Squitieri, minacce e scorta a Saviano: “Sono tutte stronzate”, vi spiego il perché…
Mag 20, 2016 - Chiara Cepollaro
I film di denuncia, i film che trattano il tema della mafia, della camorra, i film che raccontano il legame Stato – mafia sono pellicole “autorizzate” dalla stessa criminalità, per così dire: “se la mafia vuole che tu non faccia il film, il film tu non lo fai.”, dichiara il regista Pasquale Squitieri, in un’intervista del 2009, comparsa sul quotidiano Roma. Il cineasta meridionale ha sottolineato, richiamando poi il caso di “Gomorra” (film), che le riprese de “Il prefetto di Ferro” , una delle sue pellicole più conosciute, le ha potute fare in Sicilia perché la mafia ha acconsentito. Ed è sempre così. Senza permesso dei mafiosi, “magari andavo a farlo a Zurigo il film, ma in Sicilia no” continua Squitieri.

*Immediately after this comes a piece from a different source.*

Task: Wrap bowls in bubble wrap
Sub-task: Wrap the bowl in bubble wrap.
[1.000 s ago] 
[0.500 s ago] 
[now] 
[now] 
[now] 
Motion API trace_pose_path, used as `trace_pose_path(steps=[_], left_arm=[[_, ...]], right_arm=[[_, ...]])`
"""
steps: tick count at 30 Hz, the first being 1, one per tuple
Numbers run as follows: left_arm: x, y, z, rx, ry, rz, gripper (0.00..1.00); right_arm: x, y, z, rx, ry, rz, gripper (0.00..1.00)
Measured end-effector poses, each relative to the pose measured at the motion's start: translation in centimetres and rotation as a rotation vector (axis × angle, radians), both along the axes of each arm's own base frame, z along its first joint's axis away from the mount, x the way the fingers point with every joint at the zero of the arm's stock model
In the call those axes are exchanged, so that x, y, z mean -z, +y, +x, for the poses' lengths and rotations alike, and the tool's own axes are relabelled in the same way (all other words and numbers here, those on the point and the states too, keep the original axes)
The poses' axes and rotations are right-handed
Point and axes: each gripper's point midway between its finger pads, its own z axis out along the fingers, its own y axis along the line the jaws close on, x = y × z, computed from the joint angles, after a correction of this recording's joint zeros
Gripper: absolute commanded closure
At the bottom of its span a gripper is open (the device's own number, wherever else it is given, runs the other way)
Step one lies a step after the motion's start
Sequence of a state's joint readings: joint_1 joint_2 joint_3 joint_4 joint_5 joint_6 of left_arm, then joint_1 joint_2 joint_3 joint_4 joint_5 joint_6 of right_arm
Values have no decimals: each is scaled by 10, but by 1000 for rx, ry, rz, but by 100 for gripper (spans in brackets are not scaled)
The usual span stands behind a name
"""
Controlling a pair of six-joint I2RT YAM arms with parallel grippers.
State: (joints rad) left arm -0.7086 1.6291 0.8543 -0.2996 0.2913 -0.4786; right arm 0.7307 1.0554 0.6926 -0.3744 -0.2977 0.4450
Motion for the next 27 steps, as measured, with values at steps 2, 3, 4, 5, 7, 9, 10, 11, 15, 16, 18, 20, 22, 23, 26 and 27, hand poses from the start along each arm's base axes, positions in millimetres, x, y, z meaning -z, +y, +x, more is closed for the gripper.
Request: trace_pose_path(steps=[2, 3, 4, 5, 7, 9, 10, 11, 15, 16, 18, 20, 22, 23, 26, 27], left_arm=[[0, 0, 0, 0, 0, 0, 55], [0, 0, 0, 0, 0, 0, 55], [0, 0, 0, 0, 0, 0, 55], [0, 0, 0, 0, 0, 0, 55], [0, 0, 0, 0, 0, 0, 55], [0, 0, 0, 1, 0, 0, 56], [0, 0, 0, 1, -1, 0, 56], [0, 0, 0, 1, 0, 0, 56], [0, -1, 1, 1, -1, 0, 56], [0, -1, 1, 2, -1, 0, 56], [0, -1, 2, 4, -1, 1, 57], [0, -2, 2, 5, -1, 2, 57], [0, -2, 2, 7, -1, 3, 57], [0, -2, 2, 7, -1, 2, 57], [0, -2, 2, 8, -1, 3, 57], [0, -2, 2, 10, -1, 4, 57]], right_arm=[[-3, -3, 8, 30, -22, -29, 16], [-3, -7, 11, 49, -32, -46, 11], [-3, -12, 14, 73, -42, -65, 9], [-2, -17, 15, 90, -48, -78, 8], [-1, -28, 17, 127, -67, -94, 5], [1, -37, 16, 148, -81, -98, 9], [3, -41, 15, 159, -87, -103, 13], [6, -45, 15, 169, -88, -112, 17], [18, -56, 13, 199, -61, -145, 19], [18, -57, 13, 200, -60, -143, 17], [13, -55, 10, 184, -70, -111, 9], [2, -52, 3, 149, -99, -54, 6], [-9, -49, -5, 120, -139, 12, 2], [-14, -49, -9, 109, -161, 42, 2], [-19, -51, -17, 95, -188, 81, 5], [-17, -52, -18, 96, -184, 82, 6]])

L’uomo fa osservare al giornalista, pertanto, come sul set delle riprese di Gomorra, ci siano stati 5 arresti di camorra; un dato che indica, secondo il suo parere, la presenza e il permesso della Camorra nelle e alle riprese. In pratica, Gomorra è stato girato perché la camorra lo ha voluto.
E la questione delle minacce a Saviano da parte della camorra, secondo Squitieri, è fasulla. “Sono tutte stronzate”, afferma il regista napoletano, citato anche in causa dallo giovane scrittore. Squitieri, quindi, racconta la nascita della polemica con Roberto Saviano, nata a Cannes, durante il Festival e non a causa di Gomorra.
Il regista, che ha lavorato fianco a fianco di Giovanni Falcone, durante la realizzazione de “Il Pentito”(1985), aveva osservato come Falcone, accompagnato dalla scorta, era impossibilitato nel fare molte cose, tra cui prendere l’aereo pubblico e stare nei posti affollati, poiché avrebbe messo a rischio la vita di molti cittadini oltre che la sua. A questo proposito il regista fa notare a Saviano come non potrebbe essere lì al Festival, se munito di scorta, poiché la presenza della scorta ammette un pericolo di vita per lo scrittore e quest’ultimo metterebbe nello stesso pericolo il resto della comunità presente.
Tale invettiva ha più la faccia di una provocazione che di un reale dissenso, poiché Squitieri, paragona ulteriormente la situazione di Gomorra a quella di Rushdie, scrittore britannico, condannato a morte da Khomeini per il libro scritto nel 1989, perché reo di bestemmie. L’editore in Giappone e quello francese sono stati uccisi, così come il traduttore italiano del libro. “Com’è che il produttore di Gomorra, Proietti, è qui senza scorta?” si chiede retoricamente Squitieri.
Pasquale Squitieri, meridionalista oltre che napoletano, si è battuto molto, negli anni passati attraverso i film denuncia, che hanno raccontato dinamiche del sud troppo spesso insabbiate, andando anche indietro coi tempi.
Il suo “Li chiamarono…..briganti!”, infatti, narra la vicenda del sud Italia dopo l’Unità, con l’avvento sabaudo, tramite la storia di un brigante, ex garibaldino.
Secondo Squitieri, insomma, le minacce a Saviano, la scorta e tutta la vicenda che è ruotata intorno al film, rappresentano una trovata pubblicitaria e niente di più.